▶ [WHAT IS EXPECTED]:
Go through the data below and gather each line containing "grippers".

·····

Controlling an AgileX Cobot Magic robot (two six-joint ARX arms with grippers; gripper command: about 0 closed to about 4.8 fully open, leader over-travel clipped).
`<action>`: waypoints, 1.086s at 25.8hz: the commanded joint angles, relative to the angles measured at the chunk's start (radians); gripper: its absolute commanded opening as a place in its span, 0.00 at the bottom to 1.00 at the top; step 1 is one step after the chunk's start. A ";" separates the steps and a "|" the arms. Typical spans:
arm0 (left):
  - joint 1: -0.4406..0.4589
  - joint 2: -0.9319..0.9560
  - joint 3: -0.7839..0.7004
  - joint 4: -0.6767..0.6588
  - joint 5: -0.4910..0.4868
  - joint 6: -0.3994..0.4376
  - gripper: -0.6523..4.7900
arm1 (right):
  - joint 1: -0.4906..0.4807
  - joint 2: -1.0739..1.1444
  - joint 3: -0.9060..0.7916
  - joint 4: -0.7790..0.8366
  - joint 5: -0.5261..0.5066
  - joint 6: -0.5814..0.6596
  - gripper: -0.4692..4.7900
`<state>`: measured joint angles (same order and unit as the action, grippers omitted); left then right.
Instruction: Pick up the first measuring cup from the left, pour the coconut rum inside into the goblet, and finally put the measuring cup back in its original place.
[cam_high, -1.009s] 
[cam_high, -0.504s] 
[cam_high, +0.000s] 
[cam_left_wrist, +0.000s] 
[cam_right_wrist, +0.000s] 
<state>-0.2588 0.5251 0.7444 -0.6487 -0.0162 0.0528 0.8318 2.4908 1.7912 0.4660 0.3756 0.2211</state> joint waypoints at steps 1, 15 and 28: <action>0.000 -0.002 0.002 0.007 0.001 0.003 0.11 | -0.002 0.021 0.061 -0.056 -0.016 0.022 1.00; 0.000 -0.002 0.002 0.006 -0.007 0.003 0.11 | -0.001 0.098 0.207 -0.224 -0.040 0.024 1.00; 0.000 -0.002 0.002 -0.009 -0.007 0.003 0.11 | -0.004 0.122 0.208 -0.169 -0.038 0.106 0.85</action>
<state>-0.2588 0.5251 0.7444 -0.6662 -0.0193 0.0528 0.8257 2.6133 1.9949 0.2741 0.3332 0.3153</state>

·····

▶ [YOUR RESPONSE]:
Controlling an AgileX Cobot Magic robot (two six-joint ARX arms with grippers; gripper command: about 0 closed to about 4.8 fully open, leader over-travel clipped).
`<state>`: measured joint angles (same order and unit as the action, grippers omitted); left then right.

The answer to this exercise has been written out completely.